▸ **Records from a data collection**:
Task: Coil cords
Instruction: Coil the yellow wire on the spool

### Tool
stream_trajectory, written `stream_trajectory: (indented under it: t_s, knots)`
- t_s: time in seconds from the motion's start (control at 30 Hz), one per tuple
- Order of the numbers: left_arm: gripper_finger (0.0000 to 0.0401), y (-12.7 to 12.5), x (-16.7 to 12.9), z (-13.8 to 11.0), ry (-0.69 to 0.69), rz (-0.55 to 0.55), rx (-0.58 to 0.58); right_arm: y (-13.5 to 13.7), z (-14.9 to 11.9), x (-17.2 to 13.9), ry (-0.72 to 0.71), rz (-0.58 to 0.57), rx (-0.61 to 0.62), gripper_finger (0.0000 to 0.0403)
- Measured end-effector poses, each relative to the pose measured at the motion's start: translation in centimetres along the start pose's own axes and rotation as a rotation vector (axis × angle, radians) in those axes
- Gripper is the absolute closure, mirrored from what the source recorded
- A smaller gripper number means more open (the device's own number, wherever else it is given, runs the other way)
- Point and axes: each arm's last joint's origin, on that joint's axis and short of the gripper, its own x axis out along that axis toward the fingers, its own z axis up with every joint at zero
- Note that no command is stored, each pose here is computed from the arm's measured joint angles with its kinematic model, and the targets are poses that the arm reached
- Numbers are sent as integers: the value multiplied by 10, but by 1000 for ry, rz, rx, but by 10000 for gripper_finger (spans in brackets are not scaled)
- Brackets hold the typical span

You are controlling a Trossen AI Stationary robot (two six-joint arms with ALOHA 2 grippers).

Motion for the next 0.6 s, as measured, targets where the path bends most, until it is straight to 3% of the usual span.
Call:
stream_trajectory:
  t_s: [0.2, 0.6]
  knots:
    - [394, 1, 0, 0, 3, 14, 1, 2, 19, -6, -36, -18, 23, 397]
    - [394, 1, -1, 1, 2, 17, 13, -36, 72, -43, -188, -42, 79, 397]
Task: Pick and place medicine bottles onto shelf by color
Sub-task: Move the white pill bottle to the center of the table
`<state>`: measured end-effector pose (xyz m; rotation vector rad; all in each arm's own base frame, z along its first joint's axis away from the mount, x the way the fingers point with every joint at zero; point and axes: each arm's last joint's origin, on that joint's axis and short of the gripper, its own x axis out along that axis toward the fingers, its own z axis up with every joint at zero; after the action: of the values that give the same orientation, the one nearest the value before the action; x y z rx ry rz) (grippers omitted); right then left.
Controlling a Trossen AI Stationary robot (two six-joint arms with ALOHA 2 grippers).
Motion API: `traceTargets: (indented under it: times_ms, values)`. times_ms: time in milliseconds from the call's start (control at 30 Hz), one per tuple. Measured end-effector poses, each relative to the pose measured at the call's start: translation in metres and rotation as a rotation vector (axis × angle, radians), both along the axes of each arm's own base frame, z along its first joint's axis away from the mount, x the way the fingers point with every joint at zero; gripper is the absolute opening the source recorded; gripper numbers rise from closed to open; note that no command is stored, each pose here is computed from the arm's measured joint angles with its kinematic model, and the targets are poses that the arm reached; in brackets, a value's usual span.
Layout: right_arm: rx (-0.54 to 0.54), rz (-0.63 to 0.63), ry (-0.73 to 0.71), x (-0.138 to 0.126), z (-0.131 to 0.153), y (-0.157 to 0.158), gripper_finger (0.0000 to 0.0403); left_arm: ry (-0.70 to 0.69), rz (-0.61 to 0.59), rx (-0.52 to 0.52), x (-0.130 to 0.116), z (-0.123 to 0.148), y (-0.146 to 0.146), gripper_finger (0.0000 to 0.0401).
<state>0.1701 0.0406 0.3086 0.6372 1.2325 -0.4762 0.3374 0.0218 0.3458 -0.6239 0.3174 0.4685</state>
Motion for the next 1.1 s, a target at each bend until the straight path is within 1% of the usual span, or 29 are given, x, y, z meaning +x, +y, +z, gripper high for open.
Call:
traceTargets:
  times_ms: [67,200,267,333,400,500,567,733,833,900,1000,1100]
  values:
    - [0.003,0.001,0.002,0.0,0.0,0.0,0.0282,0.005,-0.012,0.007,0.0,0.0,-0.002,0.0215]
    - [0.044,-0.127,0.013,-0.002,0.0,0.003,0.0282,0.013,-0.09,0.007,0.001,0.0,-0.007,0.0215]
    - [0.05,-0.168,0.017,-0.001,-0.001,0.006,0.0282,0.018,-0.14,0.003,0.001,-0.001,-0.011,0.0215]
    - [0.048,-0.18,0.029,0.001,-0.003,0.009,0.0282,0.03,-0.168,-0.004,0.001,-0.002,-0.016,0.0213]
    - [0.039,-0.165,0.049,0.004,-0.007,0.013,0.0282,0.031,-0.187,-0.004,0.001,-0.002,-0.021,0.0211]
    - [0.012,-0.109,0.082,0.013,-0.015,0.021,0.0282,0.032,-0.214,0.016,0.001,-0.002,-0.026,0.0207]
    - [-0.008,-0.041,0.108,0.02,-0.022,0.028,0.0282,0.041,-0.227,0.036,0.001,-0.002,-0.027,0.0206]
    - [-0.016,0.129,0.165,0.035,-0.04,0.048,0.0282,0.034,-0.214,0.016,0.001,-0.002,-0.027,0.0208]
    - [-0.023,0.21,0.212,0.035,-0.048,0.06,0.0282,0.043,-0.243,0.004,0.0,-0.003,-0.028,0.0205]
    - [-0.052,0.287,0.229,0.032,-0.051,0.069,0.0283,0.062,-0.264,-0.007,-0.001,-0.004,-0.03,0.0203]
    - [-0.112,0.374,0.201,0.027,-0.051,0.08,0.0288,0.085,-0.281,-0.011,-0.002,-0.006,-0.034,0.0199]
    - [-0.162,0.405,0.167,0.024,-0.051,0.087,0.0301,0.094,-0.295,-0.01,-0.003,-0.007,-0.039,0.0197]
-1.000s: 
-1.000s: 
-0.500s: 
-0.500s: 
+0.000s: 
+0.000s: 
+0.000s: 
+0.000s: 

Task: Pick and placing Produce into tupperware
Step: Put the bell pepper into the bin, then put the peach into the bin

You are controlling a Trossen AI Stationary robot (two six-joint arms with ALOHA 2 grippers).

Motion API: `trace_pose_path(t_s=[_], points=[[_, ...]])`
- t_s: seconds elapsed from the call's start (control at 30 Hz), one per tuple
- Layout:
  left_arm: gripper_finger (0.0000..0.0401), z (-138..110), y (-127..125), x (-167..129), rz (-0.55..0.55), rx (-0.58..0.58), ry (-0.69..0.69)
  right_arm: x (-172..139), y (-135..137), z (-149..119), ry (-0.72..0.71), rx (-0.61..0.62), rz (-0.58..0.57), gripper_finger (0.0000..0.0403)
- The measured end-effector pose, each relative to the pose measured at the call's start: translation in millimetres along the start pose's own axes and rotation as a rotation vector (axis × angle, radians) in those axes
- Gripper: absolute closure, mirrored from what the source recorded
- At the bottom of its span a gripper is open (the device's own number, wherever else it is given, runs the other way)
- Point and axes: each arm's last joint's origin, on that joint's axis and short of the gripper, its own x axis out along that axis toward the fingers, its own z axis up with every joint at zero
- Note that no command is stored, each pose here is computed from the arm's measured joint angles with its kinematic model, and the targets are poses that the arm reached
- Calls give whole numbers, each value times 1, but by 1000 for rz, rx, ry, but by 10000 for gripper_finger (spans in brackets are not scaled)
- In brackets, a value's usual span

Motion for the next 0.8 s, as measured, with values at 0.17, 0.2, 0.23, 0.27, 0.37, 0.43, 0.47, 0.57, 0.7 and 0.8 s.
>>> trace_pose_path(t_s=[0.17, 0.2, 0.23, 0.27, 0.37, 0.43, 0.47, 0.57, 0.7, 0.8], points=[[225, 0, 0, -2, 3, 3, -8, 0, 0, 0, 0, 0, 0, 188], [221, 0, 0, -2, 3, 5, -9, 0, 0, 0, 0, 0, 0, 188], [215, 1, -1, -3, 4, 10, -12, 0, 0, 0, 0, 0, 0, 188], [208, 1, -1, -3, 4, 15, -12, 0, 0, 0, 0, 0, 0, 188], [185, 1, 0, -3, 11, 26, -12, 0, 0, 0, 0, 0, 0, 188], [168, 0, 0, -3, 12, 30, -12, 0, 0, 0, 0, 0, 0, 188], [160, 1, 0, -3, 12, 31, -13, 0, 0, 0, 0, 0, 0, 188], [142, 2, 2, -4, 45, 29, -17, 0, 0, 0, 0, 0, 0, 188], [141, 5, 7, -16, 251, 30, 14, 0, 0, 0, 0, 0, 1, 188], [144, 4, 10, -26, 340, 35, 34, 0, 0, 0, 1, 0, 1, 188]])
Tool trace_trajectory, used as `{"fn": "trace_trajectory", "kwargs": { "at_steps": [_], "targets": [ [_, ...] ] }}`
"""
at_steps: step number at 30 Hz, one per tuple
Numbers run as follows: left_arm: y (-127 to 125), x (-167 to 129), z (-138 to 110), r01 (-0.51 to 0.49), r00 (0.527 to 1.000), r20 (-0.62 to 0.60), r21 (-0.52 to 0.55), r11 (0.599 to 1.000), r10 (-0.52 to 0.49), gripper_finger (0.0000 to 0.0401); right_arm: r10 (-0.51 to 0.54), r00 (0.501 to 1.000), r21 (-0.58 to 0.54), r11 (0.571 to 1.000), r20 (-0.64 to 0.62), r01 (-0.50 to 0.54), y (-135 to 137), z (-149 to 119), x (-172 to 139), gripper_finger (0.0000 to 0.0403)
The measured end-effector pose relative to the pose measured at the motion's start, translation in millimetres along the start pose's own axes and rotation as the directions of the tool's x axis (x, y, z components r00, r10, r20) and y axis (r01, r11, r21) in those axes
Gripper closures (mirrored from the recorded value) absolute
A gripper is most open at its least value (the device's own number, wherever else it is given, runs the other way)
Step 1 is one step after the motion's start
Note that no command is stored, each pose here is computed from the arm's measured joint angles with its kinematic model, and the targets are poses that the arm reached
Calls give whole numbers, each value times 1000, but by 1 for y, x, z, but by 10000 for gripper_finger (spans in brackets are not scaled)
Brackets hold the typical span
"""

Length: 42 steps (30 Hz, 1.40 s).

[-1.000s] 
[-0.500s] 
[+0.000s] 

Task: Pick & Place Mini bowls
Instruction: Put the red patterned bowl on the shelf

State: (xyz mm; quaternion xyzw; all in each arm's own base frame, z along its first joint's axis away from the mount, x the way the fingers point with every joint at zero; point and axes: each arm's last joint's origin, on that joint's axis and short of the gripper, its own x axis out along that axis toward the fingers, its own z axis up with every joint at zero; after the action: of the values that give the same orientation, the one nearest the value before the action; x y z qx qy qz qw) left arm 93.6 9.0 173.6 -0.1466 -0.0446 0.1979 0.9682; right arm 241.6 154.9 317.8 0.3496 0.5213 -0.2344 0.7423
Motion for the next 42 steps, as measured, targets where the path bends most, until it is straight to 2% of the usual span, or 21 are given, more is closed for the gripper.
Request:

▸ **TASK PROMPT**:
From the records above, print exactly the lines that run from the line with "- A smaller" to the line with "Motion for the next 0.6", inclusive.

▸ **TASK RESPONSE**:
- A smaller gripper number means more open (the device's own number, wherever else it is given, runs the other way)
- Point and axes: each arm's last joint's origin, on that joint's axis and short of the gripper, its own x axis out along that axis toward the fingers, its own z axis up with every joint at zero
- Note that no command is stored, each pose here is computed from the arm's measured joint angles with its kinematic model, and the targets are poses that the arm reached
- Numbers are sent as integers: the value multiplied by 10, but by 1000 for ry, rz, rx, but by 10000 for gripper_finger (spans in brackets are not scaled)
- Brackets hold the typical span

You are controlling a Trossen AI Stationary robot (two six-joint arms with ALOHA 2 grippers).

Motion for the next 0.6 s, as measured, targets where the path bends most, until it is straight to 3% of the usual span.

That completes the exercise.